A typical IaC loop has five steps, and almost every tool implements some version of them:

  • Author. A human writes (or generates) declarative files - *.tf for Terraform, *.yaml for Kubernetes or CloudFormation, *.py/*.ts for Pulumi or CDK - describing what the environment should look like. Modules and stacks let you reuse and compose pieces across environments instead of copy-pasting.
  • Review. Changes land through pull requests like application code, with diff review, lint checks (terraform fmt, tflint, checkov), and policy-as-code gates (OPA, Sentinel, Conftest) catching things like "no S3 bucket without encryption" before they ever hit apply.
  • Plan. The tool reads the current real-world state, compares it to the desired state in the files, and produces a precise diff - "create 2, modify 1, destroy 0". This plan is the most valuable artifact of the entire model: a human-readable preview of exactly what will change, attached to the PR.
  • Apply. A pipeline (or a reconciler) executes the plan against the cloud API in the right order, respecting dependencies. The result is stored in a state backend so the next plan knows where it started from.
  • Drift detect. Periodic re-plans catch divergence - someone fixed something by hand at 3 a.m., a manual console click changed a security group - and either flag it for review or overwrite it.

The crucial property is that the source tree, not the live cloud, is authoritative. If you want to know what production looks like, you read the repo; if you want to change production, you change the repo. Click-ops becomes a temporary exception rather than the normal interface.

Why does Infrastructure as Code matter?

The reason IaC took over the industry in ten years is that almost every painful infrastructure failure mode collapses once "the cloud" is just another piece of versioned source code.

  • Reproducible environments. Spinning up a fresh staging environment, a regional disaster-recovery copy, or a personal sandbox stops being a multi-day archaeology project. The same modules produce the same shape, every time, in every region. New hires can stand up a working environment on day one.
  • Reviewable change. Every infra change becomes a diff a teammate can read, comment on, and approve before it ships. The "I'll just tweak this in the console" failure mode - where nobody can tell you a week later why a security group has port 22 open to 0.0.0.0/0 - largely goes away.
  • Real rollback. A bad migration to a new database tier is a git revert and a re-apply, not a "what was this set to before?" Slack archaeology session. Combined with GitOps reconciliation, rollback approaches the speed of a code rollback.
  • Audit and compliance, almost for free. Auditors want "who changed what, when, with whose approval" for every production resource. With IaC the answer is the Git log plus the PR approvals plus the CI run - the same evidence you already produce for application code, applied to the infrastructure layer. SLSA, SOC 2, ISO 27001 and the EU CRA all become noticeably less painful.
  • Cost and security visibility. Static analysis can scan the source for unencrypted disks, public buckets, oversized instance types or unrestricted security groups before they exist - far cheaper than catching them in a CloudTrail event after the fact.
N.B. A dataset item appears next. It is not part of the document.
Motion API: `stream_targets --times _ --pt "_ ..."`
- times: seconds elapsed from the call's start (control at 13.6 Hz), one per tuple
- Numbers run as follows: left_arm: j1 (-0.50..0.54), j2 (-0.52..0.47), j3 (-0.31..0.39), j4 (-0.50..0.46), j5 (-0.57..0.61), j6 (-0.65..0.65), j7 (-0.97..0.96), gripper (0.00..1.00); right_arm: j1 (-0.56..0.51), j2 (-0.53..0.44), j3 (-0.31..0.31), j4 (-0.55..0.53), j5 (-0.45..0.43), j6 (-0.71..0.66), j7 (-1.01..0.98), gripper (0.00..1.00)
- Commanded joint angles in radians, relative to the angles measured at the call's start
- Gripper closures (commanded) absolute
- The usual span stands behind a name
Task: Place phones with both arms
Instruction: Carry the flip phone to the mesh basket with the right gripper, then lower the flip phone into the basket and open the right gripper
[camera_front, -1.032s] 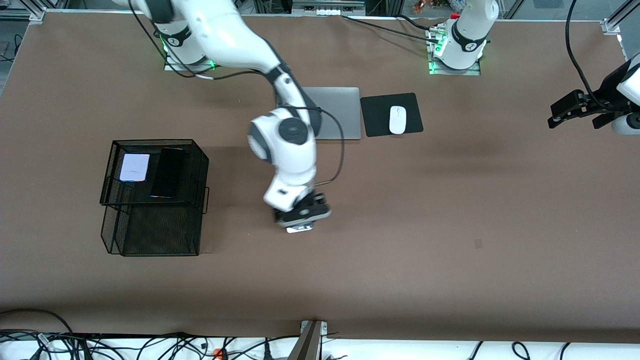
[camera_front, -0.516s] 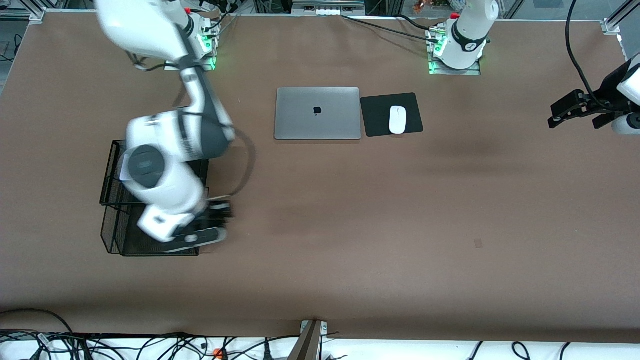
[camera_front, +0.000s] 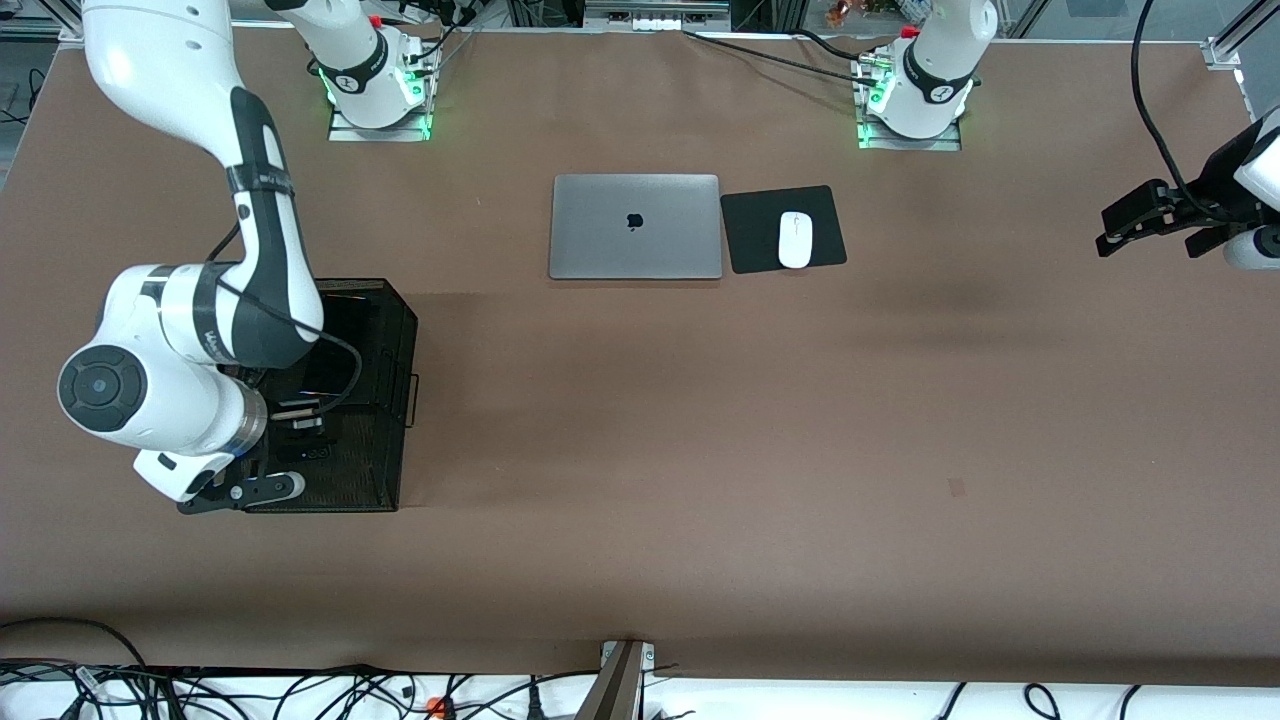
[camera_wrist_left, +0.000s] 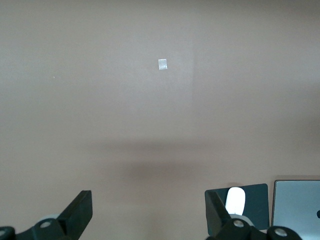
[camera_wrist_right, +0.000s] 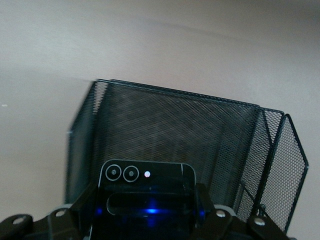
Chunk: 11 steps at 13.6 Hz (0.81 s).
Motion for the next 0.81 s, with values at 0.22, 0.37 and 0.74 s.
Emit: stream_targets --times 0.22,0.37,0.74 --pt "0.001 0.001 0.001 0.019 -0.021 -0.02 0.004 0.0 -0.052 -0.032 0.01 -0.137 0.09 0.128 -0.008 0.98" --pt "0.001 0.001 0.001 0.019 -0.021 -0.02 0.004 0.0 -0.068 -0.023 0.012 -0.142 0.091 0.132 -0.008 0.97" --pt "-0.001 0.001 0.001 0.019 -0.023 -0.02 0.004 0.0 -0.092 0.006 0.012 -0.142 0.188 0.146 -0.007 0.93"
The trade-offs are real and worth naming. IaC adds a learning curve (HCL, Pulumi DSLs, AWS resource graphs are genuinely complex). State management is a class of problem you did not have before. The plan/apply loop is slow compared to a console click - sometimes minutes per change - which is the right trade for production and the wrong one for one-off exploration. And the first time you blow up a production database with a botched apply you understand viscerally why blast-radius controls (workspaces, separate state files, plan review, approval gates) exist.

Declarative vs imperative IaC: what's the difference?

These two styles often get conflated, but they pull in genuinely different directions and most teams end up using both.

  • Declarative tools - Terraform, OpenTofu, CloudFormation, Pulumi, Bicep, Kubernetes manifests, Crossplane - describe the end state. The tool reads the current state, computes a diff, and converges. Running apply twice with no changes is a no-op. This is the right model for steady-state infrastructure: long-lived networks, clusters, queues, IAM, DNS - things you describe once and then keep in shape forever.
  • Imperative tools - classical Ansible playbooks, shell scripts, Boto3 / AWS CLI sequences - describe the steps. The tool runs the steps in order. Running the same playbook twice can re-do work or, worse, fail if a step is not idempotent. This is the right model for ordered operational tasks: database schema migrations, rolling restarts, certificate rotations, one-off backfills.

The two layer well. Most real estate is teams using Terraform for the resource graph (VPC, EKS cluster, RDS instance, IAM) and Ansible or a shell action for what happens inside those resources after they exist (configure the OS, run a migration, seed a database). The line is roughly: declarative for "the shape of the world", imperative for "the work to be done inside it".

How do popular CI/CD tools handle Infrastructure as Code?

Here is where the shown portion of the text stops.